* **Description of the task**: Starting at the line below holding "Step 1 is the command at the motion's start" and stopping at the line holding "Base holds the", print every line exactly, both ends included, and leave the rest out.

* **Information supplied**:
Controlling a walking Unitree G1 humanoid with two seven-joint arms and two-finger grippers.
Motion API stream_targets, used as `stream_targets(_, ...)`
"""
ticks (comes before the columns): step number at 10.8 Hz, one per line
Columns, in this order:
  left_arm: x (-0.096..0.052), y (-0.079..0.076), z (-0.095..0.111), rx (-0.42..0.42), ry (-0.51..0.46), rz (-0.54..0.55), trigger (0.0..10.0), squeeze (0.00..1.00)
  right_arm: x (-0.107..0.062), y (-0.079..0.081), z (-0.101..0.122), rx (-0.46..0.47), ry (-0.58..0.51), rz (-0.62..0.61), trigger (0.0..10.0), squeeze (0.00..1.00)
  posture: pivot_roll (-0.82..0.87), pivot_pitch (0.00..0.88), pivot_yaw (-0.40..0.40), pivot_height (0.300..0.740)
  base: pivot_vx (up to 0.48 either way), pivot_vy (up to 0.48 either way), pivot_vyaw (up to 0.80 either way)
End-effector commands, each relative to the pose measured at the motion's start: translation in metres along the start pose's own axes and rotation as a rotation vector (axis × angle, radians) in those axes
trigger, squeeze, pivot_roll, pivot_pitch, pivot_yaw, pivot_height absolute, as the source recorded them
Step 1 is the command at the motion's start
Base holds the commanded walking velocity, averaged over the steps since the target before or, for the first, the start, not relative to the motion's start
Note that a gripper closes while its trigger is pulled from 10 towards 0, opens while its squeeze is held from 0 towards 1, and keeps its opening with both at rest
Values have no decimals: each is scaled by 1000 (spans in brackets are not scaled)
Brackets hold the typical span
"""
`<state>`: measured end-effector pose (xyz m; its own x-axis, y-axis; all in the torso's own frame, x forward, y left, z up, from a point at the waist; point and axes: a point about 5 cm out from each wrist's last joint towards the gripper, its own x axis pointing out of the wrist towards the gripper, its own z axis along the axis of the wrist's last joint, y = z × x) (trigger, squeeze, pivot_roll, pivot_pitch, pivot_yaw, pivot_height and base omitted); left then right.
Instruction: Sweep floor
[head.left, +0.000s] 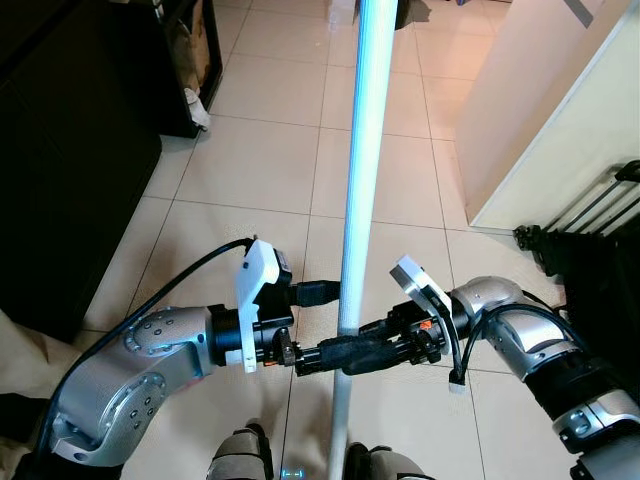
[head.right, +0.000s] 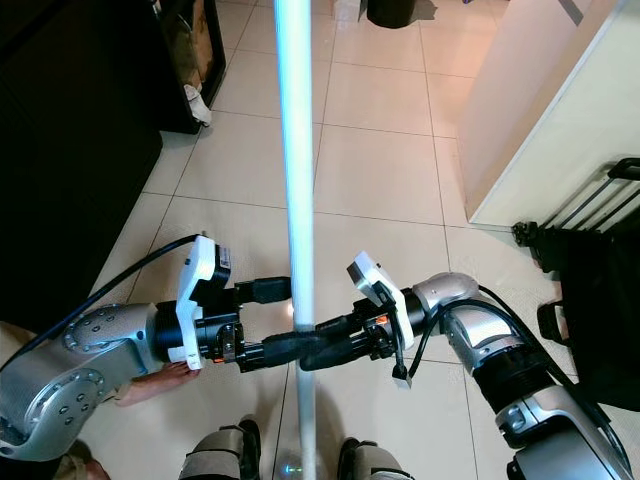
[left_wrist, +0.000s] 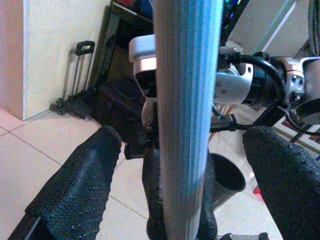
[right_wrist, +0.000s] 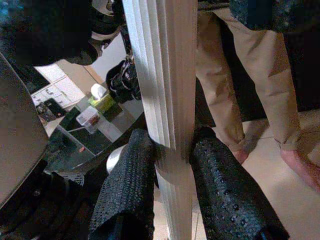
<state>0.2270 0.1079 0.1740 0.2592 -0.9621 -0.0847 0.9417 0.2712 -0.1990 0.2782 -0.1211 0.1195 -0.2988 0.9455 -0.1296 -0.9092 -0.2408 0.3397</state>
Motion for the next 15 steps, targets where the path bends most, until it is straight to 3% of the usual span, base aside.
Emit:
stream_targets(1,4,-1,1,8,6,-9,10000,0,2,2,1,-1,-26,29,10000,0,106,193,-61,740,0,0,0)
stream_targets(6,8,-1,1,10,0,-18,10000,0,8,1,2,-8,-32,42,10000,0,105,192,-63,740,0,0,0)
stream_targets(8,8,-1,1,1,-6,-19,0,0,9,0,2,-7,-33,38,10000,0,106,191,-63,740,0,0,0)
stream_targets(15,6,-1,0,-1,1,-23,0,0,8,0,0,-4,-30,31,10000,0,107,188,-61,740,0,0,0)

* **Finished exercise**:
Step 1 is the command at the motion's start
Base holds the commanded walking velocity, averaged over the steps since the target before or, for the first, the start, not relative to the motion's start

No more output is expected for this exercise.